The most frequent terms are as you would expect. E.g. “the” for unigrams, “of the” for bigrams etc. It is also clear that the shape of the distribution changes for different ngrams. Specifically, a large proportion of the unigrams are clustered around the most frequent words, however the distributions become much more dispersed for the bigrams, trigrams and quadgrams. Additionally, the frequencies for the unigrams seems to follow “Zipfs law” https://en.wikipedia.org/wiki/Zipf's_law, which is reassuring, although the bar for “that” is clearly less than a third of the height of the bar for “the”.

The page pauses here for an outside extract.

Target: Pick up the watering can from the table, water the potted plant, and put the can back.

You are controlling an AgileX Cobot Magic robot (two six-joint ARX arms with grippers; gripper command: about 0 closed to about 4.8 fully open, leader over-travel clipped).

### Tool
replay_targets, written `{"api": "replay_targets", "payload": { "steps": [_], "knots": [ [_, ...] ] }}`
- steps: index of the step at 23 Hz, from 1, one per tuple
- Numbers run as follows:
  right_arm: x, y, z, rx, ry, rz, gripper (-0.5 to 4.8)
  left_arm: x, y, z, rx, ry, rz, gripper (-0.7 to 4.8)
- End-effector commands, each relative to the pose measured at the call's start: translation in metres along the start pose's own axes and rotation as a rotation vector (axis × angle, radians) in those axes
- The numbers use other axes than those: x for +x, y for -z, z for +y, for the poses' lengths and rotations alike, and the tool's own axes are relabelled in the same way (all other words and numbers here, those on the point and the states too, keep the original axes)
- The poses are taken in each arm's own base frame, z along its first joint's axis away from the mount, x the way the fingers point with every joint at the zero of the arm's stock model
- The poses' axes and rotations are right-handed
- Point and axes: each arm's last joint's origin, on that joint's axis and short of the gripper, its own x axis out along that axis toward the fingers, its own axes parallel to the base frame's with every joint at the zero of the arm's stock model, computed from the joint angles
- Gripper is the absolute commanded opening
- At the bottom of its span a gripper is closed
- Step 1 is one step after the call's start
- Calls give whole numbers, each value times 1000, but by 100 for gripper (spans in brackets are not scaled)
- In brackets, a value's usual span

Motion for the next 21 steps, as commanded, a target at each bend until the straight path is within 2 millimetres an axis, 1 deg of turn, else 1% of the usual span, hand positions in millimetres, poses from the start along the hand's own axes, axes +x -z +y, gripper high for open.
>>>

Words from Foreign Languages

Using the american-english dictionary provided with Linux distributions the following script

source("03b_nonenglish.R")

Produces a list of non english terms (nonenglish.txt in my repo) used in the corpus. Most of them are slang terms, however the french word “voila” does appear. I’m not sure it is a good idea to try and remove all Non-English words as there are few of them and some, such as “voila”, could well be used fairly frequently in conversational English.

Increasing Coverage

Stemming is a possible way of increasing coverage, i.e. use few words to cover a greater percentage of the corpus. Stemming involves reducing words to there root so jumping/jumped/jumps could all be represented by jump. The r “tm” package allows use of Porter stemming (http://snowball.tartarus.org/algorithms/porter/stemmer.html). The output below is a rerun of the frequency analysis above with Porter stemming incorporated.

stemming=TRUE
source("03a_prop_function.R",print.eval=TRUE)
source("03_corpus_exploratory.R",print.eval=TRUE)
kable(df_freq_info, caption="Frequency Analysis")
Frequency Analysis
Number Unique Percent require for 50% Coverage Percent require for 90% Coverage Not Blank TDM Blank TDM
Unigrams 6673 3.566612 49.91758 28216 9981284
Bigrams 30346 29.875437 85.97509 41478 45477522
Trigrams 39473 47.972031 89.59542 40845 59168655
Quadgrams 39406 49.718317 89.94316 39552 59069448

As would be expected the number of unique unigrams drops considerable, as does the number of unigrams required to cover 90% of the unigram corpus. However, the effect of stemming on bigram and trigram frequencies is considerably less pronounced.

Plans for APP/Model

The next steps will be to produce some preliminary models. The bases of the these models will be the calculation of conditional probabilities for the next word given the previous word(s), the words with the highest conditional probability will be used as predictions (some initial models can be seen in the files 04a_bigram_cp_model.R, 04b_trigram_cp_model.R, 04c_quadgram_cp_model.R, 04a_quingram_cp_model.R). The models will need to be tested for speed and accuracy in some way and then the “best” model will be choosen and used to produce an text prediction APP using shiny.